Letter to The Editor

We have greatly benefited from reading the article published in the Journal of Arthroplasty, titled “A Randomized Controlled Trial Comparing High-Flex vs Standard Posterior Cruciate Substituting Polyethylene Tibial Inserts in Total Knee Arthroplasty,” by McCalden and MacDonald, Vol. 24, No. 6, Suppl. 1.

It is a remarkable job to put together a prospective randomized study such as this one with this great number of patients. We would like to thank the authors for their diligence and hard work. They have addressed an issue that we believe raises a lot of questions in the minds of orthopedic surgeons worldwide. Many manufacturers in an attempt to improve knee replacement designs have turned to modifications of prosthesis design, the efficacy of which remain unknown. In this study, the authors compared 2 groups of randomized patients, all of whom had knee ranges of motion no more than 125° and who were implanted with either a Genesis II PS insert or a Genesis II High Flex insert. They concluded that ranges of flexion postoperatively were similar in both groups.

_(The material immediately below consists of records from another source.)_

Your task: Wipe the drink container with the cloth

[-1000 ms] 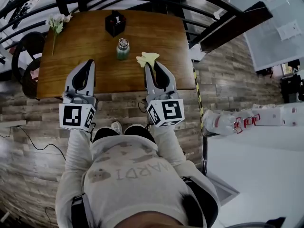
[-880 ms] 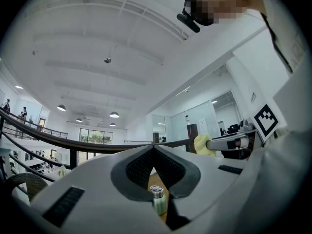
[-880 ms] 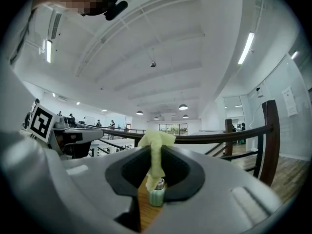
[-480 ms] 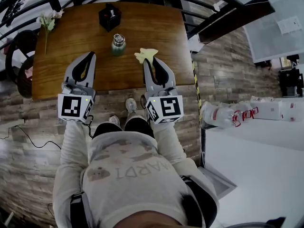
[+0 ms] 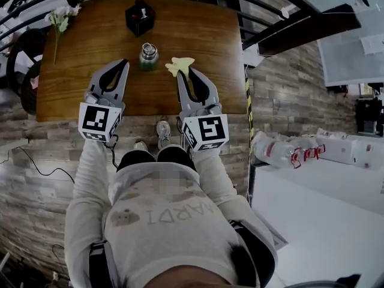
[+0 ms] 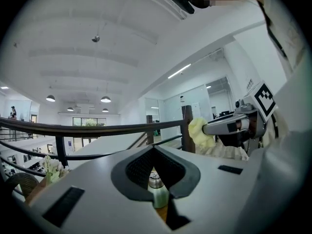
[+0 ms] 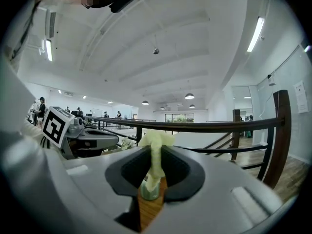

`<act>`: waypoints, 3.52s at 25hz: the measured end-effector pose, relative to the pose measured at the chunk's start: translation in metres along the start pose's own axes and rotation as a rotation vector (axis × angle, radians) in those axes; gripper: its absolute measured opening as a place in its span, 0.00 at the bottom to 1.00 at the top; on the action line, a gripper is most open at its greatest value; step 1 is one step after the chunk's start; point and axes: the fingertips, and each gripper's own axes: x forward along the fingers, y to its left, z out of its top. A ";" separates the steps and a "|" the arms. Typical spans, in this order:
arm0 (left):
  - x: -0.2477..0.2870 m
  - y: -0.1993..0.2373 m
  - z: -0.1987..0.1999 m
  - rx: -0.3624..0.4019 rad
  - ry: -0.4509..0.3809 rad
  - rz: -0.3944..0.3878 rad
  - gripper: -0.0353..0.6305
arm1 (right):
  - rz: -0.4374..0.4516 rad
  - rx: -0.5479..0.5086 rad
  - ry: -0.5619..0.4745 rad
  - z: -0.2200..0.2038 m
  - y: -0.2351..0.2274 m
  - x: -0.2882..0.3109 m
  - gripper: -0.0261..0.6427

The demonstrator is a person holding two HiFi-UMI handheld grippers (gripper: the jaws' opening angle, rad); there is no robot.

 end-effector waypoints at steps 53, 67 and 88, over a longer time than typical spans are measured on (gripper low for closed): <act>0.131 0.006 -0.112 -0.072 0.319 -0.018 0.06 | 0.478 -0.054 0.323 -0.176 0.008 0.136 0.15; 0.133 0.005 -0.113 -0.074 0.329 -0.008 0.06 | 0.480 -0.090 0.340 -0.183 -0.026 0.151 0.15; 0.132 0.007 -0.114 -0.099 0.321 0.001 0.06 | 0.491 -0.096 0.467 -0.234 -0.034 0.162 0.15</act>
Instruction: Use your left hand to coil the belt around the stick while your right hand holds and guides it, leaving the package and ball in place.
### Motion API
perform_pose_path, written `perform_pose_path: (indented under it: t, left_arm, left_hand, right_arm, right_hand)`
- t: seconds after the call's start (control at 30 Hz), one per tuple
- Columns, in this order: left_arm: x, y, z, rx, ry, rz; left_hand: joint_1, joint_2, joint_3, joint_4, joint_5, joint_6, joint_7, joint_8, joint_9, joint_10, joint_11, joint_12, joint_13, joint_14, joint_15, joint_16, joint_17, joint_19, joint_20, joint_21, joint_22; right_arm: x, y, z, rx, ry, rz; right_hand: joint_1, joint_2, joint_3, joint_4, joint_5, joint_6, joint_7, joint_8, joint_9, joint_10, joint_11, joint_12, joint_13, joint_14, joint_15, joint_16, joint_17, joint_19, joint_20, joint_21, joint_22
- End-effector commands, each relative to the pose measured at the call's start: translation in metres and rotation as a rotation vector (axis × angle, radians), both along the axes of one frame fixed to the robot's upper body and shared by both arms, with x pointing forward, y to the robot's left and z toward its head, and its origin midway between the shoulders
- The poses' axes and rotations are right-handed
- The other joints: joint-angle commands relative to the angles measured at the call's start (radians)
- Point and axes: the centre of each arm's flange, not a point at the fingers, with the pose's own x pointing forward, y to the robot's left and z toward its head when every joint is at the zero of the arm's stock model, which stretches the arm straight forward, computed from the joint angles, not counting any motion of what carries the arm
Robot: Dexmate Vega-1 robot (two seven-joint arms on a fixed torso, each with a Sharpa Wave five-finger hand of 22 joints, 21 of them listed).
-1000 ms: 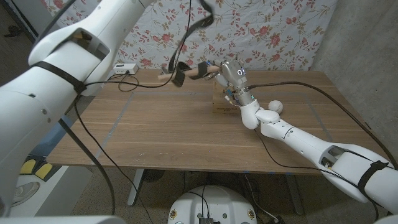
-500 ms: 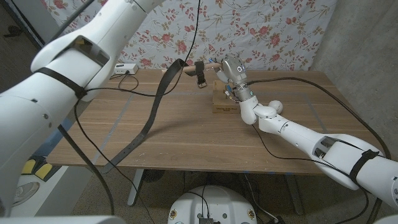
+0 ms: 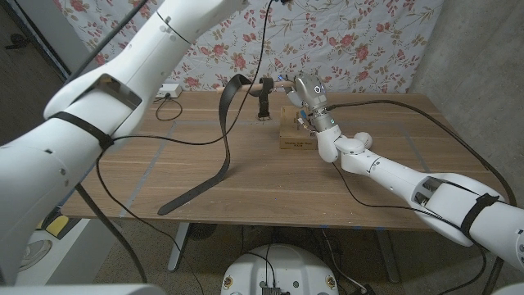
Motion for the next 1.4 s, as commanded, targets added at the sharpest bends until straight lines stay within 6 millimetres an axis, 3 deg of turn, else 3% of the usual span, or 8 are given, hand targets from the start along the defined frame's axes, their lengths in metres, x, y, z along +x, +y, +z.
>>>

We wonder whether the basic characteristics of these groups affected the outcome of this study, a thought that arises from our own experience with knee arthroplasty performed on a population that requires high flexion for daily life. Daily life in the Western world requires less flexion than that in the Eastern world, where patients kneel routinely many times a day for dining, prayer, and hygiene. It has been previously stated that 110° of flexion would be enough for many patients in the Western world to perform their daily routine, whereas it can be far from sufficient for a different population. Also, a patient who does not have more than 135° of flexion preoperatively and does not require it during daily life could not reasonably be expected to achieve this range of motion postoperatively. Previous literature has demonstrated that conventional total knee arthroplasty limits the flexion ability of all patients to around 125° at most. New high-flexion designs are intended to respond to flexion requirements of patients who premorbidly used to have a flexion range of 140° to 150°. It is our question whether necessity and premorbid knee flexion (that may be determined by referencing the contralateral knee in unilateral cases) would make a difference in the results of this study.